Data items:
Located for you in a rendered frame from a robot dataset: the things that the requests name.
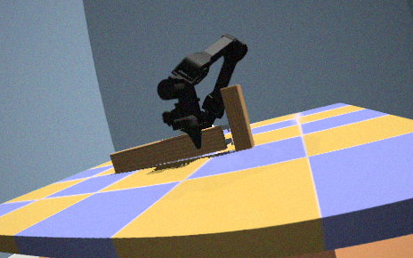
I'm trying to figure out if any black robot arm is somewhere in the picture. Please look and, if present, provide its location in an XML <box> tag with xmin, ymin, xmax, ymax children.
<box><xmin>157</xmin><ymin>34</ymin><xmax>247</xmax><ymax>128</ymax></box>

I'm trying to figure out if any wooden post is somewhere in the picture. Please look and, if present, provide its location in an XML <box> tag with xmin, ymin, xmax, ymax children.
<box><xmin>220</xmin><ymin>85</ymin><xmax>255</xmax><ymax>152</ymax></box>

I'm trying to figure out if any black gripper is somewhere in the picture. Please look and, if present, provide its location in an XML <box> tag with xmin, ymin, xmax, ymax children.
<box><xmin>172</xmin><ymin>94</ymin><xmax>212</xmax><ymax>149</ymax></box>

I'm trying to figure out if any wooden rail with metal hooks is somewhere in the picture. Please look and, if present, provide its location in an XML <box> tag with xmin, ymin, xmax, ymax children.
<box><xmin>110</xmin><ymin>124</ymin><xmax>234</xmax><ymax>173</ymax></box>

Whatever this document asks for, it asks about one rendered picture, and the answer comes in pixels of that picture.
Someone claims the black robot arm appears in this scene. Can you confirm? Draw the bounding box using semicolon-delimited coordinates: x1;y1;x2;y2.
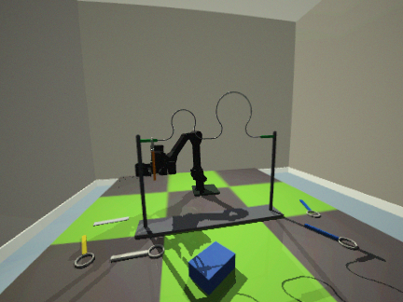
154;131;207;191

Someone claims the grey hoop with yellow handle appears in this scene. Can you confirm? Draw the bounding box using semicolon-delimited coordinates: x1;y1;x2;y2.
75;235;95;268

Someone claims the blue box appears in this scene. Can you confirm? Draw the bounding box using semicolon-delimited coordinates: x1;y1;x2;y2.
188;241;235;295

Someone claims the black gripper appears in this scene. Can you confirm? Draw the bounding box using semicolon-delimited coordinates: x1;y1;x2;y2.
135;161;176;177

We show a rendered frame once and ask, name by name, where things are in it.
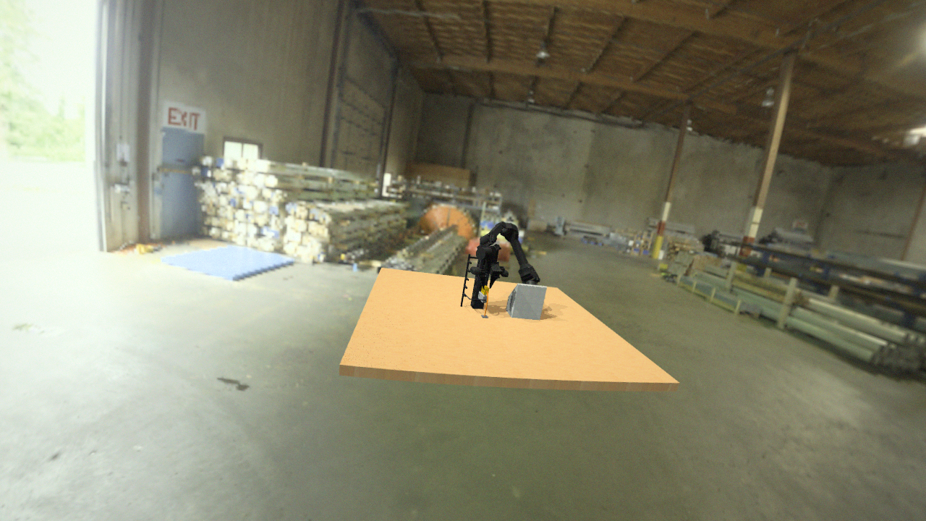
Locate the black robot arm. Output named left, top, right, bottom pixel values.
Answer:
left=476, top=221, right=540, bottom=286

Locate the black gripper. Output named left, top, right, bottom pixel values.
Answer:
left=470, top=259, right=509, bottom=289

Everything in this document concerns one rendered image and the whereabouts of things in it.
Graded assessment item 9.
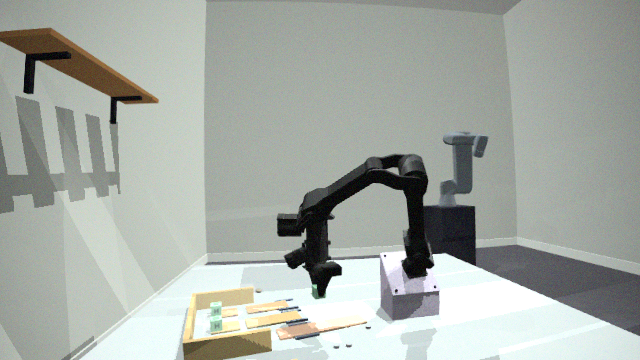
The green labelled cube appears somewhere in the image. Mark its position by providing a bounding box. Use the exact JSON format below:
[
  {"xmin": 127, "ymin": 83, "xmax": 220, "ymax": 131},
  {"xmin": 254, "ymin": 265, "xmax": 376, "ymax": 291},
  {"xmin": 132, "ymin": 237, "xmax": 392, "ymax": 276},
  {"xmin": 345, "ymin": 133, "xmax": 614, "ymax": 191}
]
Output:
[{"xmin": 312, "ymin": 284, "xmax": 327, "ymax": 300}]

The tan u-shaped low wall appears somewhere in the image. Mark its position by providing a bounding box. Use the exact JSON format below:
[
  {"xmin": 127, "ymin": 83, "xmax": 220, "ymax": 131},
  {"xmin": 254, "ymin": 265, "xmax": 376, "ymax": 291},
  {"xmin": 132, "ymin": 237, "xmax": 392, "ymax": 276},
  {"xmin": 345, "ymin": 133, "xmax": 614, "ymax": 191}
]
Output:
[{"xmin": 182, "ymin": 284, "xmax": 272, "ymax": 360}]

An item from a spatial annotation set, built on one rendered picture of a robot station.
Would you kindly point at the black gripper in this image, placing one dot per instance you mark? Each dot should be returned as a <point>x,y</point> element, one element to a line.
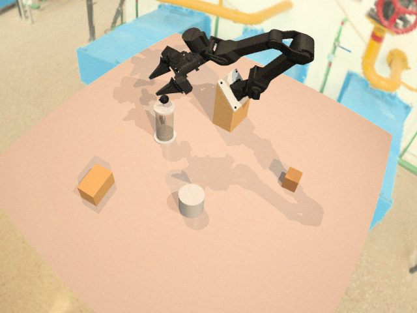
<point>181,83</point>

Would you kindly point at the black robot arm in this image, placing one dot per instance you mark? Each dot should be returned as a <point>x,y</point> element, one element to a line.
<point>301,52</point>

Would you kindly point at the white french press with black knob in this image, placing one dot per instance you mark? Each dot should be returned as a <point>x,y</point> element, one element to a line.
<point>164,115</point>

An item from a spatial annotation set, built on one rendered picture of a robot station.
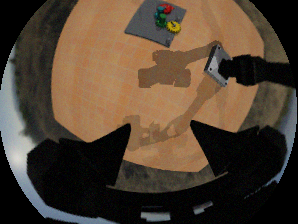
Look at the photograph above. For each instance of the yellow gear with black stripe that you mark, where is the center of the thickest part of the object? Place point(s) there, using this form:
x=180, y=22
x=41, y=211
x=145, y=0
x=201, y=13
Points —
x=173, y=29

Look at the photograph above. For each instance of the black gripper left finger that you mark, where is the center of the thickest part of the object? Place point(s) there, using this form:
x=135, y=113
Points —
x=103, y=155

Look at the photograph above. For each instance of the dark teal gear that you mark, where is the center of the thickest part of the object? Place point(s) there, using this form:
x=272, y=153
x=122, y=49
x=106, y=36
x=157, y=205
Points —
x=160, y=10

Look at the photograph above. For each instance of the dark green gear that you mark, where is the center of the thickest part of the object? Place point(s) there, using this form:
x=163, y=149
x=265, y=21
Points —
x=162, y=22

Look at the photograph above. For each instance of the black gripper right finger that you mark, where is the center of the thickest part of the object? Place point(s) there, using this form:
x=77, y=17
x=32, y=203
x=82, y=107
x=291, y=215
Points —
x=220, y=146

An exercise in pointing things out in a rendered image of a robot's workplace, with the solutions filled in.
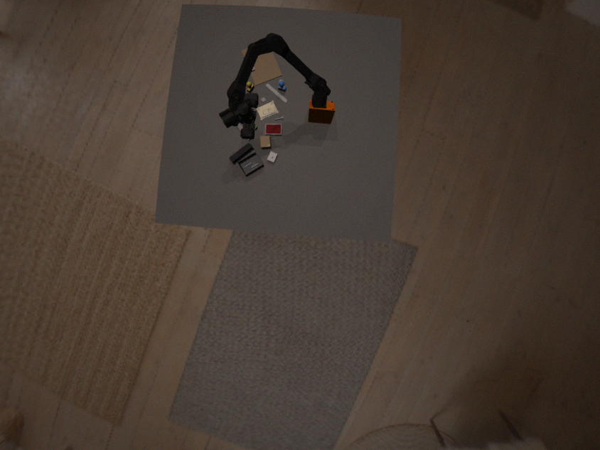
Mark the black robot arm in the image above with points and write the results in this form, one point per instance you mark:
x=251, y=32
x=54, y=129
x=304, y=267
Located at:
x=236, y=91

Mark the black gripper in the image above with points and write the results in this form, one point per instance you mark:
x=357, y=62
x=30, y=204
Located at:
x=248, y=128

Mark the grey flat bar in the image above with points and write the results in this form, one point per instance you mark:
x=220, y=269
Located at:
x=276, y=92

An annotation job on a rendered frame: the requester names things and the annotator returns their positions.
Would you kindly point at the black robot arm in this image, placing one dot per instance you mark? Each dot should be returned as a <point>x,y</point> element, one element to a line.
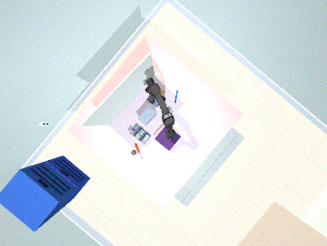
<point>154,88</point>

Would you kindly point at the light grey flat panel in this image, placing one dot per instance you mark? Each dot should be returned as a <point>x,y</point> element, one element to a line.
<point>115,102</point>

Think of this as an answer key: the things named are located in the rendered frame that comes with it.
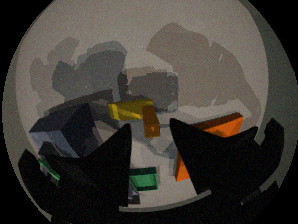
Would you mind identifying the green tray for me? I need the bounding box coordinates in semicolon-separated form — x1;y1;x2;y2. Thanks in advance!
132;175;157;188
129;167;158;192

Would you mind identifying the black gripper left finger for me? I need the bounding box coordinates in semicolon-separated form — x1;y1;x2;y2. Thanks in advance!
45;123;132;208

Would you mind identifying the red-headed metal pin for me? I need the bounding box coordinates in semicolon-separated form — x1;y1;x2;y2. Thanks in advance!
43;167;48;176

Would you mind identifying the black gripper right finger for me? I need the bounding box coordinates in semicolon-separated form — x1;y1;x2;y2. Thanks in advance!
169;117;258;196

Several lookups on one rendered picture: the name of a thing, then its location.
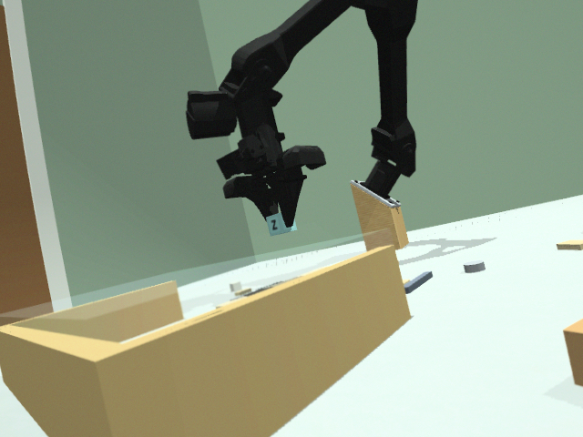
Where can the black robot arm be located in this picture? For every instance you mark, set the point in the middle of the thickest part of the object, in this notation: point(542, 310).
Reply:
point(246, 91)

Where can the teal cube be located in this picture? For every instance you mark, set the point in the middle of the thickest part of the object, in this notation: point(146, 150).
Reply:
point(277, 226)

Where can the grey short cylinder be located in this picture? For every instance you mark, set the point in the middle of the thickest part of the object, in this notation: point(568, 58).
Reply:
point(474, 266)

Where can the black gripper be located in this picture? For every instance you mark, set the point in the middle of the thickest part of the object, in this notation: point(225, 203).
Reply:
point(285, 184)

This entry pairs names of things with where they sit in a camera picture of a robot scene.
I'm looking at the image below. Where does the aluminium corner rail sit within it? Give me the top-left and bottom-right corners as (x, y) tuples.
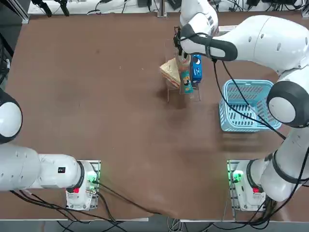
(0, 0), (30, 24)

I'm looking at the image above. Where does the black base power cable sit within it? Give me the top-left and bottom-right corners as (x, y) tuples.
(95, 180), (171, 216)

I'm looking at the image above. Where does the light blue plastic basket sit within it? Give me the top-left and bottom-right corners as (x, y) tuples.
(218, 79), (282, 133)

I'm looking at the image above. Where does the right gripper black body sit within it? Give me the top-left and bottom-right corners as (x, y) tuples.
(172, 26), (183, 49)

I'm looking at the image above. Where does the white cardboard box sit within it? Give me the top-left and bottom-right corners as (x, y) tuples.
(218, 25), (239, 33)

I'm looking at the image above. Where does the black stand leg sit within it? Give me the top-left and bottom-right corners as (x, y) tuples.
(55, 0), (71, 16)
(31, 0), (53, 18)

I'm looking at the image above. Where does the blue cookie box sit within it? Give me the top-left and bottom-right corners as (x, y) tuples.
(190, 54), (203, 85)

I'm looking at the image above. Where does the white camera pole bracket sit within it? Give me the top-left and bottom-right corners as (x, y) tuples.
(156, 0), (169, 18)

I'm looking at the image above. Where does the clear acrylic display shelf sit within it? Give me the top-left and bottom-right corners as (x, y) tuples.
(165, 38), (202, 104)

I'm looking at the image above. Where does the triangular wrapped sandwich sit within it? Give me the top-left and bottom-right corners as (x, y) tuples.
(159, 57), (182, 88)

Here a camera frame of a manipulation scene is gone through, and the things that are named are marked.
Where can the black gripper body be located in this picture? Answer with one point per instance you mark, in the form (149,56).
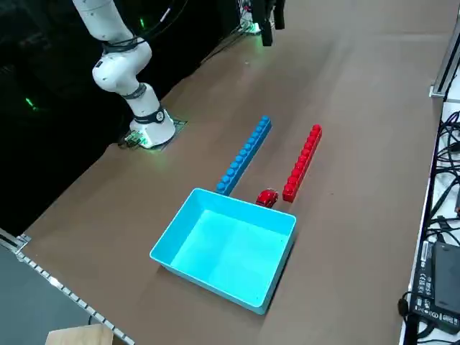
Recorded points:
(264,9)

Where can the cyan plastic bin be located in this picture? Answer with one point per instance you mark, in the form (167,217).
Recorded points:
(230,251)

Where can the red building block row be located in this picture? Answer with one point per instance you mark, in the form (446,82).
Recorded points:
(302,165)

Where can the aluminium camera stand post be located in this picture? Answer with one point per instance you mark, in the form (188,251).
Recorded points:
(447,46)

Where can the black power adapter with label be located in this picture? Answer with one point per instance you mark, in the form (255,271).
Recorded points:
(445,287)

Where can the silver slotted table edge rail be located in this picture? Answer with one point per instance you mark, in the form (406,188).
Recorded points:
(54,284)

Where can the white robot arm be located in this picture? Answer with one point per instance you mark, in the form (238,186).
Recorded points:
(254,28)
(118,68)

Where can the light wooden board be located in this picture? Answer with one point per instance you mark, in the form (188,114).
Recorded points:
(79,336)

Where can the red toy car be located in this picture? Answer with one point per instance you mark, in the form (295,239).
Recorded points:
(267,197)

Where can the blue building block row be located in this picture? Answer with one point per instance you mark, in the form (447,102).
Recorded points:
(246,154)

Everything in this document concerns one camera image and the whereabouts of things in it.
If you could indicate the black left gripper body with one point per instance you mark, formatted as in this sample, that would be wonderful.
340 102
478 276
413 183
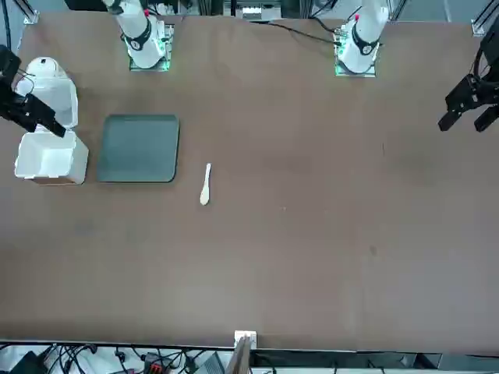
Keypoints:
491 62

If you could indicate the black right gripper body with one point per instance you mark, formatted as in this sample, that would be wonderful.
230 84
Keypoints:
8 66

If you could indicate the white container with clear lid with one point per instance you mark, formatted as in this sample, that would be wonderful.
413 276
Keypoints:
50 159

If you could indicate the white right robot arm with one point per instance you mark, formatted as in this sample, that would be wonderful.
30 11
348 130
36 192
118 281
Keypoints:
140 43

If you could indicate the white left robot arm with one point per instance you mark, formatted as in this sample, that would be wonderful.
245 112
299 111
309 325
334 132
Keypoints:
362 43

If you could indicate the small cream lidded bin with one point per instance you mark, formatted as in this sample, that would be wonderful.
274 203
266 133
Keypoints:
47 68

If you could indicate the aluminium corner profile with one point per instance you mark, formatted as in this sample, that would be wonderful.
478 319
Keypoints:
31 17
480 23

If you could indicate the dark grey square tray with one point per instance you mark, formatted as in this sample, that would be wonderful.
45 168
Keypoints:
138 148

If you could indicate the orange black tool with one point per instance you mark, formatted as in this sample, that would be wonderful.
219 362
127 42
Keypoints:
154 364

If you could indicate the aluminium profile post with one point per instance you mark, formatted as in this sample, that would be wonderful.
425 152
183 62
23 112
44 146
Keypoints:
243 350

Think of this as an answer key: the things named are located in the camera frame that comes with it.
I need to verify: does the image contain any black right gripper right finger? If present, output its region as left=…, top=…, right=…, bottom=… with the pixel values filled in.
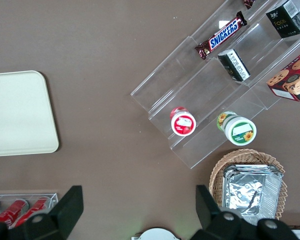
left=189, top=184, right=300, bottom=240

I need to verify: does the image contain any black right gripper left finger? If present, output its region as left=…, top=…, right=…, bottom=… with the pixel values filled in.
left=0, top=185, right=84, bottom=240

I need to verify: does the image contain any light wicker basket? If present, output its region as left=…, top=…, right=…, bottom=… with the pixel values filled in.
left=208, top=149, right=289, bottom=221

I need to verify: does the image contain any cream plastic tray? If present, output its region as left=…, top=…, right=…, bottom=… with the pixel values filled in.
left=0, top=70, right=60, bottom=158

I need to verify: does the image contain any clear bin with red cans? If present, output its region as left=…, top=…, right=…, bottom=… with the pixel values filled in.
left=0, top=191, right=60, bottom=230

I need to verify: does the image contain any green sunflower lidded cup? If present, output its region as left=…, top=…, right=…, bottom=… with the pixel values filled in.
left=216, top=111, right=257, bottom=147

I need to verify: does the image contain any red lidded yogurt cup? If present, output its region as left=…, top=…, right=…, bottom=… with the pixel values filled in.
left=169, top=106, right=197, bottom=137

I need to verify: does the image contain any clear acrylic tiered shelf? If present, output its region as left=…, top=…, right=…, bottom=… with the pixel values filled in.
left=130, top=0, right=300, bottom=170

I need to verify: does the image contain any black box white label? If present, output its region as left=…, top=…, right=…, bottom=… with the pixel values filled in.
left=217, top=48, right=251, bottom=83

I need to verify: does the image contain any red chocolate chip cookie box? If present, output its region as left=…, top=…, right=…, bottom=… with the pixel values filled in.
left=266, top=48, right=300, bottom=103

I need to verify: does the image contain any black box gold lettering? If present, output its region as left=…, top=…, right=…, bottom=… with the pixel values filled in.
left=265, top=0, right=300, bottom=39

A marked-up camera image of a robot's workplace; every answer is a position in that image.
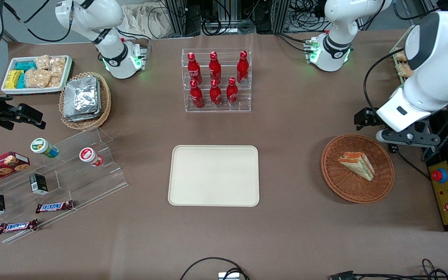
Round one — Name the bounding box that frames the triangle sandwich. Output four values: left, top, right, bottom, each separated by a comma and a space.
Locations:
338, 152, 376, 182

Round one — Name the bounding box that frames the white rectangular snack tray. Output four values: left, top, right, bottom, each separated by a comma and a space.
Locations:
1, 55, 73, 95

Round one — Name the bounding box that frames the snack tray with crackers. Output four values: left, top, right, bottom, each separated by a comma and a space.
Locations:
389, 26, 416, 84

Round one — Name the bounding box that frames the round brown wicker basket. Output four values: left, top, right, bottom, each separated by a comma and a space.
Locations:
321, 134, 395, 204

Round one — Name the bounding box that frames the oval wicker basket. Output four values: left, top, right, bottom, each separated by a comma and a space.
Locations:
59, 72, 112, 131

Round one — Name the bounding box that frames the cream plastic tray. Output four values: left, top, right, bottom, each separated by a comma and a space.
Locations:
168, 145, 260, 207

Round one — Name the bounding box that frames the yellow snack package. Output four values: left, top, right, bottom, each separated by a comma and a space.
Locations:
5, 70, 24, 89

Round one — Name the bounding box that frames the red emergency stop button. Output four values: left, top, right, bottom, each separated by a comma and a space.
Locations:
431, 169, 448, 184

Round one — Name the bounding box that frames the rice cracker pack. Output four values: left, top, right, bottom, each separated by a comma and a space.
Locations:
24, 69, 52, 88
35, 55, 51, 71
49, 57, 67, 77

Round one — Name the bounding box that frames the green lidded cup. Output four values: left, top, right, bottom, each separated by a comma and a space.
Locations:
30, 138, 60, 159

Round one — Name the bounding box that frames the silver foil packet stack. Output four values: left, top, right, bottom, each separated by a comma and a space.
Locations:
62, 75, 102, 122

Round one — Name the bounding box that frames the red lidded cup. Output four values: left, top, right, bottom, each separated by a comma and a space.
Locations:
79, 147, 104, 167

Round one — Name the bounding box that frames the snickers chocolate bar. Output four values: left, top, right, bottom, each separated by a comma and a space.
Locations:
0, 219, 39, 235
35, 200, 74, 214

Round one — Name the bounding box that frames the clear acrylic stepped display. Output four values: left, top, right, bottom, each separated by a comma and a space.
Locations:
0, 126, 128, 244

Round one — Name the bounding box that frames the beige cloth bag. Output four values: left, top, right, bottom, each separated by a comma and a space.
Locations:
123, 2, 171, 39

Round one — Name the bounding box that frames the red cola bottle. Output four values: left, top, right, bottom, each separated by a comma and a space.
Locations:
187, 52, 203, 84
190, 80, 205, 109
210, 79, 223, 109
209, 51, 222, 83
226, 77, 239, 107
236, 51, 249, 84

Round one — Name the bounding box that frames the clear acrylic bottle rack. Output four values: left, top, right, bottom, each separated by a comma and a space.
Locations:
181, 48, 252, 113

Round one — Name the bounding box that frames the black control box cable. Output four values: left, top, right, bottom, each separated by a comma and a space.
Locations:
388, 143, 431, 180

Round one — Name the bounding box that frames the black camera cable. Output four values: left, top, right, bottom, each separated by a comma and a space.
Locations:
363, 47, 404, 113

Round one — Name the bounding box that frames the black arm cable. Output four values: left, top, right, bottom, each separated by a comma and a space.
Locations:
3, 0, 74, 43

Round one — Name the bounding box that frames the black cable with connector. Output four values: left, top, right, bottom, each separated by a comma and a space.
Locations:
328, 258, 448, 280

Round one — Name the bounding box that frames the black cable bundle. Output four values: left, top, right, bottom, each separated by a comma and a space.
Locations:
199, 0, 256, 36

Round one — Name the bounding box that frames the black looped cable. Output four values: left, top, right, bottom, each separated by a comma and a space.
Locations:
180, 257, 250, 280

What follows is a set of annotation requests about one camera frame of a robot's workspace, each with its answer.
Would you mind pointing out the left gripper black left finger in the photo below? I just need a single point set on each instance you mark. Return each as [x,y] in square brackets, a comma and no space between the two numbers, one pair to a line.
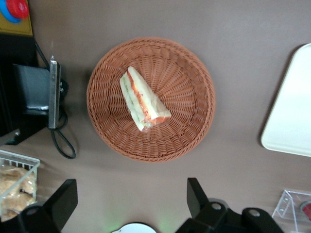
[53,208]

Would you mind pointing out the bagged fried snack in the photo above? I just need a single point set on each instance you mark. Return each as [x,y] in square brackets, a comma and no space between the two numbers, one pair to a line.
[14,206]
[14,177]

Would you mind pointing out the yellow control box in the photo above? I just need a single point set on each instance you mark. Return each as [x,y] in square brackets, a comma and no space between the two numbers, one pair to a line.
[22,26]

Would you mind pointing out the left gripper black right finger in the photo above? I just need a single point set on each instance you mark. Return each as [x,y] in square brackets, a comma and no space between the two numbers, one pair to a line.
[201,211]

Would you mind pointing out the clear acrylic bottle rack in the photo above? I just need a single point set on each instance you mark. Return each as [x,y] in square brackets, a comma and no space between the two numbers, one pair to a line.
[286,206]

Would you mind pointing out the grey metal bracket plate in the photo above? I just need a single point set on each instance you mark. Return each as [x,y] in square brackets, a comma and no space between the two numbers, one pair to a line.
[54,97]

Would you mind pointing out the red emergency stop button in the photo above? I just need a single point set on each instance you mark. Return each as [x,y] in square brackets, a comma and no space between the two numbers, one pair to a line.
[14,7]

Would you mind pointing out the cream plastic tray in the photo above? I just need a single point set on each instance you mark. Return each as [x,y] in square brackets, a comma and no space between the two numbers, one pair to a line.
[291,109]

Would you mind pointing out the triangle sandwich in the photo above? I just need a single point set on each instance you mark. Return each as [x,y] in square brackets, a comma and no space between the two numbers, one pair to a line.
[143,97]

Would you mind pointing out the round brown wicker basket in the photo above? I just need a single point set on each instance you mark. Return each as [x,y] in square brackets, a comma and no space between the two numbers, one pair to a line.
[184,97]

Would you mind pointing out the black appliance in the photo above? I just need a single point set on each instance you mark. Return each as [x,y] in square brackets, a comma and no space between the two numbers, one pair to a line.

> What the task requires:
Each line above that contains the word "center" should be counted, and only the total given.

> Your solution:
5